I progetti di Haftar, gli occhi di Fayez Al Serraj che controlla da vicino il suo competitor, le indiscrezioni sul futuro elettorale di Saif, la possibile interlocuzione degli Emirati Arabi e le voci sulla “voglia di Italia”.

MOSSA

Le milizie filo-Haftar si trovano in tre basi militari: Tamant Al-Hind, Al-Waw e Brak Al- Shati. E potrebbero contare presto anche sull’appoggio degli Emirati Arabi. Secondo media locali alcuni testimoni oculari hanno affermato che un numero significativo di forze armate, equipaggiamenti e armi sono arrivati nelle basi in questione. L’obiettivo è prendere il controllo delle città del sud per indebolire il Gna (Government of National Accord) sostenuto a livello internazionale.
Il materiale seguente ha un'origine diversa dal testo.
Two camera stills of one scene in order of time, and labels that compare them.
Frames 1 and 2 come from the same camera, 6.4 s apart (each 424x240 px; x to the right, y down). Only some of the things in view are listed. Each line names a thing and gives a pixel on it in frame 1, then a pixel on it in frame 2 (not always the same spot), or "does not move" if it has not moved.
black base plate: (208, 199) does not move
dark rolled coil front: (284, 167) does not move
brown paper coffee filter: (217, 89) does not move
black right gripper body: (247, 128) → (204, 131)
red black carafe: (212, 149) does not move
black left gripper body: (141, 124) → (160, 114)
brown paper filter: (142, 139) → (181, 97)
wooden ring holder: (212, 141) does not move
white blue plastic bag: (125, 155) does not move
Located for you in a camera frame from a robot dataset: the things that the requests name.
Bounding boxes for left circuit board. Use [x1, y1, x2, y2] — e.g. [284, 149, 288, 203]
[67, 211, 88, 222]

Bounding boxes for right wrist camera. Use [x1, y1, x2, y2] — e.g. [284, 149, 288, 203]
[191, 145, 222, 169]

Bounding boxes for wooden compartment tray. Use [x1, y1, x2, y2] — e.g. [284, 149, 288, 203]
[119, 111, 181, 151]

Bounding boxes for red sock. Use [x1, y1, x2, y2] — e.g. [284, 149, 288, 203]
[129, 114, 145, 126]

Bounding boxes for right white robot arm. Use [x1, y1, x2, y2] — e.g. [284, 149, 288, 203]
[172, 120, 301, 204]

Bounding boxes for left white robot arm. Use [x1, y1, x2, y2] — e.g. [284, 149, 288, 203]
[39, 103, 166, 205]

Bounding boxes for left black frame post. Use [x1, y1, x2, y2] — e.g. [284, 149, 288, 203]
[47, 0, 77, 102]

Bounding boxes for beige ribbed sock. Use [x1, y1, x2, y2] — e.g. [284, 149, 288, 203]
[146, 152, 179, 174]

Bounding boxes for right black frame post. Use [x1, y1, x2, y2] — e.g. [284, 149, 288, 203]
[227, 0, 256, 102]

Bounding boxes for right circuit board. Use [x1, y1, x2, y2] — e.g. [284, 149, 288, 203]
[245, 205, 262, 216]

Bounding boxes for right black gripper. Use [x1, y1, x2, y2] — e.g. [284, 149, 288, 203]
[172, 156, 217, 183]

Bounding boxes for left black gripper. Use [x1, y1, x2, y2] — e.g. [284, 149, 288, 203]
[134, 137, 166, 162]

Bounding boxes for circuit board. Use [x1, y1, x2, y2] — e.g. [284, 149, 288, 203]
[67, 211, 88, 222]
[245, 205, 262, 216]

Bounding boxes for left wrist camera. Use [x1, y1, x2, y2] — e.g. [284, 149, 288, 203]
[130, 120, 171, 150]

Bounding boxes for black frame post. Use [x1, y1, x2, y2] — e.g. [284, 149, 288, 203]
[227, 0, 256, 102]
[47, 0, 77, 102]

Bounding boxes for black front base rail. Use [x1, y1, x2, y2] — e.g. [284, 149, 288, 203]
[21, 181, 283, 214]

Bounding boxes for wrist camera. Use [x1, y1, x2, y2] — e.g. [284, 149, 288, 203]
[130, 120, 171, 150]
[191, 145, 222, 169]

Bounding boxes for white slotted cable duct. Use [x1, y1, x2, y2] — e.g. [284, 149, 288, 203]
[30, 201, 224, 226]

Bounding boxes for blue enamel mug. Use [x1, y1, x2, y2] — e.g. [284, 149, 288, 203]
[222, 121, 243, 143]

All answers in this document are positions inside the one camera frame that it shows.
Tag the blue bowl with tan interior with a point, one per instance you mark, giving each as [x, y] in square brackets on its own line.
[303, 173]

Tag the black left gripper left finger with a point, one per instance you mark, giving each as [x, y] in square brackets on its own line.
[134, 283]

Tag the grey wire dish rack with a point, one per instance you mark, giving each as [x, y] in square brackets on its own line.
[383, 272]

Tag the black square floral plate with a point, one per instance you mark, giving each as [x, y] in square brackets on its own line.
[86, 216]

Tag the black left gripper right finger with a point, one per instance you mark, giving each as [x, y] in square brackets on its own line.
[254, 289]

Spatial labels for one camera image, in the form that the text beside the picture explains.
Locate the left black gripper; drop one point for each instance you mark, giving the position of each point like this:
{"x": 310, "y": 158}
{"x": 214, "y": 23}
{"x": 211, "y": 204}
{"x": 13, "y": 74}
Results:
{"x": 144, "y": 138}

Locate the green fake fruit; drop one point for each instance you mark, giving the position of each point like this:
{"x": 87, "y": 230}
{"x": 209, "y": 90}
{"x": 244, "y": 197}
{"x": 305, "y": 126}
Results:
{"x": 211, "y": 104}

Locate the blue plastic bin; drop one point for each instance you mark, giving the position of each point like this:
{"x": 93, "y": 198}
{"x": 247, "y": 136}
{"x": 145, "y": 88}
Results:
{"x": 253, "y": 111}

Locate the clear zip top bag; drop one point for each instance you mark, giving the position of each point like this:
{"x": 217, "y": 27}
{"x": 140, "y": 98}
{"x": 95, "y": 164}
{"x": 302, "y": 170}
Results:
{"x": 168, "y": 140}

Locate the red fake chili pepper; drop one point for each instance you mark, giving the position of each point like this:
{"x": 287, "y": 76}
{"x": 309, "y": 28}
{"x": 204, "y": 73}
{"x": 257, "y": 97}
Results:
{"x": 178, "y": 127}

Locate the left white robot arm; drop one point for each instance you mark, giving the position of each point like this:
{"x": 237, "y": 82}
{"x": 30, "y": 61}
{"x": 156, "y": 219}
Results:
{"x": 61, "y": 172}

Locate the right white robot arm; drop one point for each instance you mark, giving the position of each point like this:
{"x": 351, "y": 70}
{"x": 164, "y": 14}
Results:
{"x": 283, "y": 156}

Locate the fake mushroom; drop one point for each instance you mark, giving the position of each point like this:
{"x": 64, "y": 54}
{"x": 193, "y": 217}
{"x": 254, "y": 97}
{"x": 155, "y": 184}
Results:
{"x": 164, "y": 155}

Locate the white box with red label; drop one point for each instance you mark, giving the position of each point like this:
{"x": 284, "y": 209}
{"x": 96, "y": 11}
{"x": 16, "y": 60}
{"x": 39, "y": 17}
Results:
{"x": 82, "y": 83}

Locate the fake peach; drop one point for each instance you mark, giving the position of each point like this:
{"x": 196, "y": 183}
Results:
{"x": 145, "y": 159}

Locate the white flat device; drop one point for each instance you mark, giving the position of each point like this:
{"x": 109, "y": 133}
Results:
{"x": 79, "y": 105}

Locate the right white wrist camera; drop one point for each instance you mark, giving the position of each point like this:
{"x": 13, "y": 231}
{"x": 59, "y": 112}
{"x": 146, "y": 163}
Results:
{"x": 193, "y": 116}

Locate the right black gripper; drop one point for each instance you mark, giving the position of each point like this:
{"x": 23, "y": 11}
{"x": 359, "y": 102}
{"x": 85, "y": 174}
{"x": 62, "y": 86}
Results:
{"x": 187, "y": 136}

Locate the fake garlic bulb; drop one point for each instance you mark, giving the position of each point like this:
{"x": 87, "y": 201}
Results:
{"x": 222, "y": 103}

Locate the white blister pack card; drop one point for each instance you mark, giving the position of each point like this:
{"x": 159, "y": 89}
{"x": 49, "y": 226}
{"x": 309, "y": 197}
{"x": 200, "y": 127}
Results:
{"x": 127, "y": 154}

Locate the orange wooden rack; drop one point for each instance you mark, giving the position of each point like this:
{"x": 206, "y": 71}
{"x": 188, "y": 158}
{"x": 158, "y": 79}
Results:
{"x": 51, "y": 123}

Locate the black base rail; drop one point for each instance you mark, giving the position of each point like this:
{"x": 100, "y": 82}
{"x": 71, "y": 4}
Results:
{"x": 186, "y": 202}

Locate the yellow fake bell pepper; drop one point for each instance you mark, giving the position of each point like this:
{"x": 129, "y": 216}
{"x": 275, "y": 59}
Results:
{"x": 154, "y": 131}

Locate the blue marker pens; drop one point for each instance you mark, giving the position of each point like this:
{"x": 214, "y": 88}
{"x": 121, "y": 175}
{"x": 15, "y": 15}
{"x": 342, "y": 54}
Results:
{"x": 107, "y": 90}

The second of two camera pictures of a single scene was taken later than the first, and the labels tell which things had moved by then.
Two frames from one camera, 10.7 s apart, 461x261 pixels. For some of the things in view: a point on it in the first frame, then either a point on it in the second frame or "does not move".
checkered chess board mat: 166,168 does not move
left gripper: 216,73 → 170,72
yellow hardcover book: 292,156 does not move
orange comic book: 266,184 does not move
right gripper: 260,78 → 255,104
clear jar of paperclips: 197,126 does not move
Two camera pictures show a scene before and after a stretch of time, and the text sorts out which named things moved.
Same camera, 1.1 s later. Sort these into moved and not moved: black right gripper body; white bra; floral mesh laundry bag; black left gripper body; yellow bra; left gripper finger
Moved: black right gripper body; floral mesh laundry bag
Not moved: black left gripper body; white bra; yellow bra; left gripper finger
Al momento si sta facendo strada l’ipotesi, ripresa anche da Al Jazeera, che gli Emirati Arabi Uniti possano giocare un ruolo nella creazione di uno stato di agitazione nella parte meridionale della Libia.

Alcune fonti citate riportano che gli Emirati sarebbero arrivati anche ad offrire ai capi militari della Gna nelle ricompense. Inoltre una delegazione delle tribù del sud, nota per essere fedele ad Haftar, avrebbe visitato gli Emirati Arabi Uniti all’inizio del mese scorso.

QUI ISIS

Il nodo riguarda anche il contesto in cui si è svegliata la Libia in questo inizio di 2019: infatti il 1 gennaio un attentatore suicida si è fatto esplodere davanti a una stazione di polizia nella città sud-occidentale di Ghadwa, situata a 60 chilometri a sud di Sabha, nella regione del Fezzan, il “punto debole” di sempre nel paese con le maggiori sacche di povertà, quindi dove l’Is attecchisce più facilmente.
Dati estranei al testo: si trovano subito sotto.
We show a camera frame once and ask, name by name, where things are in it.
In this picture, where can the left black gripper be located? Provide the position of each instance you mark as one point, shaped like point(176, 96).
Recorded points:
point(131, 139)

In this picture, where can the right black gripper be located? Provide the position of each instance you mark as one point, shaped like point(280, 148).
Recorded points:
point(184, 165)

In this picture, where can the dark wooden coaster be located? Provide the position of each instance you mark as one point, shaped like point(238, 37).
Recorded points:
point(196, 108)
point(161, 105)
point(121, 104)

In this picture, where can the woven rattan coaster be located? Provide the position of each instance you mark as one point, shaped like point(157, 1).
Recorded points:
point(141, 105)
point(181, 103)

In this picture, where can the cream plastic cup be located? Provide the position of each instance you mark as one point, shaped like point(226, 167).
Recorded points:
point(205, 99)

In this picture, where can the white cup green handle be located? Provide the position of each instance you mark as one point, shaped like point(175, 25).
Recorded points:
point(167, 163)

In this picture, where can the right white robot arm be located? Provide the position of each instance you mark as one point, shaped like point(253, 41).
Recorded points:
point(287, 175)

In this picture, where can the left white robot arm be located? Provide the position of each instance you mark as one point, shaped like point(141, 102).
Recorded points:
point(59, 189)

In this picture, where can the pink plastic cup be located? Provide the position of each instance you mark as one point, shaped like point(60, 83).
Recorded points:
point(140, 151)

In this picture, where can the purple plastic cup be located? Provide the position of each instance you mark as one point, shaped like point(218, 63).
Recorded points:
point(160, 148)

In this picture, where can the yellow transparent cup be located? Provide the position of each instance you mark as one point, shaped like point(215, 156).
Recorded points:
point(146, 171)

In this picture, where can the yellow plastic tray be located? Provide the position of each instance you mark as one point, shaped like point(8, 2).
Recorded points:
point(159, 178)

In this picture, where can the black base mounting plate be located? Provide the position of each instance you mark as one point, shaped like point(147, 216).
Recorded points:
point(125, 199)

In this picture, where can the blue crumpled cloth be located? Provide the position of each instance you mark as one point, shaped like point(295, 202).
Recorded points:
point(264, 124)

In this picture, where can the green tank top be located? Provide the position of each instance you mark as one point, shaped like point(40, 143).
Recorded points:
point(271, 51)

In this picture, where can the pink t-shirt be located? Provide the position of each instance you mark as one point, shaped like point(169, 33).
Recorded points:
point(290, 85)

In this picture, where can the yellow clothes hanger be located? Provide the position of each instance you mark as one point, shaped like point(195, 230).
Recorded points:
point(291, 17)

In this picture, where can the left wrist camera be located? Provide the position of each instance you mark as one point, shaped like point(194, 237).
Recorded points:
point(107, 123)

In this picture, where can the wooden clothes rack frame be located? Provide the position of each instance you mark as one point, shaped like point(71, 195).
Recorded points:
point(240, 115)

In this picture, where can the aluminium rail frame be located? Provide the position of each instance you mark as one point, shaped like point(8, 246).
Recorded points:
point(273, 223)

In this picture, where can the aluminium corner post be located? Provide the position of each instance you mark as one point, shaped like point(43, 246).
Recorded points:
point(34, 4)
Spicca, di questo attentato, il fatto che sia giunto pochi giorni dopo che le forze leali ad Haftar hanno rilasciato 12 membri del gruppo terroristico Daesh vicino a Ghadwa.

Il ruolo dell’Isis in Libia non è mai cessato del tutto: lo dimostrano i fatti dell’ultimo mese che hanno accompagnato i dialoghi per una possibile tornata elettorale.

Nell’ultima settimana del 2018 i terroristi hanno attaccato la sede del ministero degli Esteri a Tripoli, uccidendo due persone e ferendone altre 10. Inoltre hanno minacciato di lanciare una serie di attacchi continui alle istituzioni libiche.

Come ammesso ufficialmente sulla stampa straniera anche dal ministro dell’Interno libico Fat’hi Bashagha il paese e i suoi ministeri soffrono di una grande corruzione finanziaria e amministrativa, “che deve essere combattuta e controllata”. È la ragione per cui si rende necessario “riabilitare tutti i membri dei gruppi armati per farli aderire al ministero”.

Si registra anche la proposta del ministro degli Esteri Mohamed Sayala di sospendere parzialmente l’embargo internazionale sulle armi in Libia al fine di migliorare la sicurezza interna.

QUI ONU

Una situazione molto delicata, in cui la reazione dell’Onu si ritrova nella parole dell’inviato speciale Ghassam Salamè: ha espresso la speranza che il 2019 sia un anno di consenso tra tutti i libici su quello che ha definito un “compromesso storico”. In un tweet osserva che il suo lavoro ha il compito di unificare le istituzioni statali, rinnovare la leadership, imporre la logica dello stato, contribuire a chiudere il capitolo del linguaggio delle armi che ha diviso il paese, combattere il terrorismo e porre fine alle interferenze esterne.

FARE SQUADRA

Per questa ragione il governo libico appoggiato dall’Onu ha deciso di cooperare con i servizi di sicurezza della Libia orientale. Bashagha, ministro degli interni, ha così concesso il permesso a tutti i dipartimenti e alle direzioni della sicurezza del ministero di contattare ufficialmente i loro omologhi a est, al fine di coordinare indagini e interventi.

L’azione è il frutto di una strategia concordata nata al termine di un meeting tra un gruppo di poliziotti e di agenti di sicurezza provenienti da diverse parti del paese che sabato scorso si sono incontrati a Bengasi per programmare nuove iniziative legate ad una maggiore sicurezza.

Nel mezzo la possibilità che, accanto al settore della sicurezza, possa compiere dei progressi significativi anche quello legato al business: lo dimostra l’incontro che il neo ministro del governo locale, Milad Al-Taher, ha effettuato con il vice ambasciatore italiano in Libia, Nicola Orlando, a Tripoli.

Al-Taher ha ufficialmente chiesto il ritorno delle società italiane in Libia al fine di rafforzare la cooperazione con un programma improntato alla ripresa, alla stabilità e allo sviluppo socio-economico.